If electro house is too mainstream for the modern “underground,” its elements have been absorbed by progressive and big room styles.

StoneyRoads.com points out in an editorial that electro house never evolved, and while that’s the case for many dance music subgenres, this particular style appears pulled apart in more ways than one.

Its classic characteristics – big, aggressive synth lines and heavy bass – have turned into a staple of Dirty Dutch house. At the same time, the minimal vocals and bass lines have been woven into Melbourne Bounce, the Australian big room-meets-underground style that’s gradually been gaining traction since 2012.

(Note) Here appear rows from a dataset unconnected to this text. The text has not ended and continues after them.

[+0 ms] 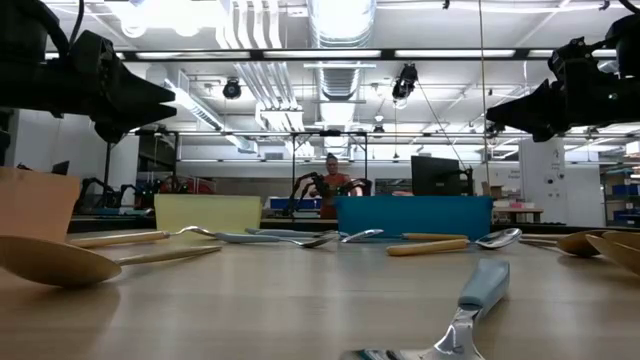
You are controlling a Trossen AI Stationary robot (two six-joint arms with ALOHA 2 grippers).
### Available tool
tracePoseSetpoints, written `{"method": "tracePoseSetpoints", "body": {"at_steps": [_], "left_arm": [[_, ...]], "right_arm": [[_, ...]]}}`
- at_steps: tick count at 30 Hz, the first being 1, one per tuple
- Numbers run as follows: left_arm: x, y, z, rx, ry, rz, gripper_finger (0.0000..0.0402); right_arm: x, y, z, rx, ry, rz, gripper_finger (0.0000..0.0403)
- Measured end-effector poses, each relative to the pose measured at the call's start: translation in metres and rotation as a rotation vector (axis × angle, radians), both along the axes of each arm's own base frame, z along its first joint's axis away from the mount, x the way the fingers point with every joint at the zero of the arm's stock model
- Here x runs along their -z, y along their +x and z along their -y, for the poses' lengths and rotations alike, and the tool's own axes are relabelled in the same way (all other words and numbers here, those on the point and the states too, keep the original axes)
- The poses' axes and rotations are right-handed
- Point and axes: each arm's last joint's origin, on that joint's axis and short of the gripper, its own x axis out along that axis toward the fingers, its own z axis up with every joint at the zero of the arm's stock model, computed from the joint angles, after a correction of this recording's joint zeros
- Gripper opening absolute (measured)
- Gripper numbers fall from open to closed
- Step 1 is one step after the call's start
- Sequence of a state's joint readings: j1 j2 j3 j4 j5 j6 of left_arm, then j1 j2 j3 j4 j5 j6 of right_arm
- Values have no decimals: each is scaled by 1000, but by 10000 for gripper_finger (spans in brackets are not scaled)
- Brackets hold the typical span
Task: Sort silverware by color (type)
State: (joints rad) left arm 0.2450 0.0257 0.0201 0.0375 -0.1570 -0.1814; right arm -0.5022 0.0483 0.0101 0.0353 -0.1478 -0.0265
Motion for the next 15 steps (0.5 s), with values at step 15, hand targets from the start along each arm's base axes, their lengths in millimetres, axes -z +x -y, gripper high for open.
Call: {"method": "tracePoseSetpoints", "body": {"at_steps": [15], "left_arm": [[0, 0, 0, 5, -64, 29, 194]], "right_arm": [[0, 0, 0, 0, 0, 0, 70]]}}
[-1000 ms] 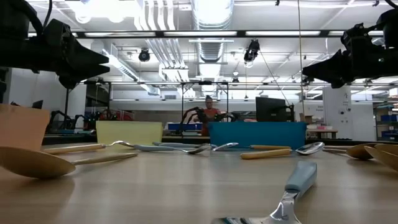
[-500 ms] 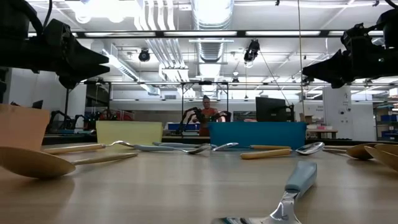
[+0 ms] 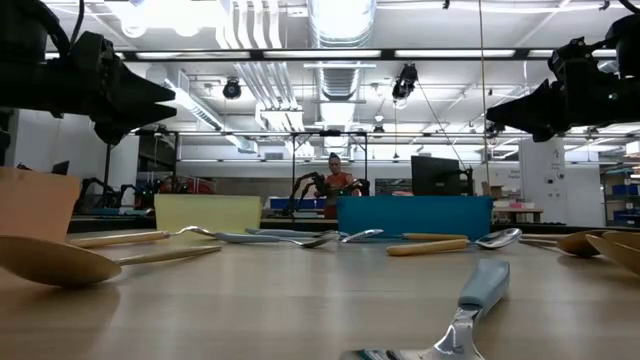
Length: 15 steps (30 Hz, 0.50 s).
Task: Sort silverware by color (type)
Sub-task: Put the orange spoon into the blue bin
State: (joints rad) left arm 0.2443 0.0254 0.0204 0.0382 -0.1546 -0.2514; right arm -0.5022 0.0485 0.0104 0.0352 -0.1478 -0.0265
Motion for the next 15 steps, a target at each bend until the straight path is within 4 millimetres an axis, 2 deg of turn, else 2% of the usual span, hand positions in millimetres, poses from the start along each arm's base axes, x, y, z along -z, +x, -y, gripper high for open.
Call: {"method": "tracePoseSetpoints", "body": {"at_steps": [4, 9, 12, 15], "left_arm": [[0, 0, 1, 35, -158, 63, 194], [4, 3, 4, 118, -241, 71, 194], [3, 4, 6, 144, -271, 87, 194], [1, 7, 9, 181, -272, 93, 194]], "right_arm": [[0, 0, 0, 0, 0, 0, 70], [0, 0, 0, -1, -10, -3, 70], [0, 0, 0, -15, 176, 67, 70], [0, -1, 2, 86, 460, 198, 70]]}}
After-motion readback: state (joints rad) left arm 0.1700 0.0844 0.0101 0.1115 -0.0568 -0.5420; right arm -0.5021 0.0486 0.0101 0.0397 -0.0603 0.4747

Along these points, sub-subgenres took electro house down a few less-mainstream (but not underground) paths. Tongue-in-cheek Complextro beefed up the instrumentation, while trash electro added more dirt into the sound. Moombahton and fidget house adopted the aggressive-but-not-dubstep character that distinguished electro house from all other styles a decade ago.

3. It All Sounds the Same

What afflicts mainstream EDM has infected electro house. Producers keep recycling the same groups of sounds, continue to maintain the same level of grit, and measure out the drops to keep the crowds excited.

It’s said that electro house was the first dance music subgenre to begin incorporating drops – that “element” at the end of a crescendo that essentially tells the audience, “Get excited!” It wasn’t always a staple, of course: prominent classics like “Satisfaction” and “Put Your Hands Up for Detroit” likely now have a plodding quality, with their oscillating, looping bass lines, for modern dance music fans expecting successive rises and falls.

The intricacies and winding, slow-moving structure that once pervaded dance music not driven by a pop music song structure are now gone, and nowhere is it more evident than on the Beatport Top 10 Electro House chart. Mirroring the sentiments stated above, what passes for “electro house” these days borrows liberally from Dirty Dutch and run-of-the-mill big room. DVBBS and Dropgun’s “Pyramids” tries to do mediocre Melbourne House, while MAKJ’s ironically-titled “Generic” aims squared at the jugular of chord-based synth lines that move directly with the beat. As well, Chuckie’s “Bang!” and Quintino and Mercer’s “Genesis” fall directly within the definition of Dirty Dutch, down to the drops and aggressive character.

And in this regards, electro house’s versatility and the enforced rigidity of dance music put the style at a place where it was partially absorbed by the mainstream and no longer relevant enough for independent and underground dance music.

What’s your perspective on electro house’s rise and fall? Was electro house’s time at the top the last time mainstream dance music was any good, or are you glad that it’s gone?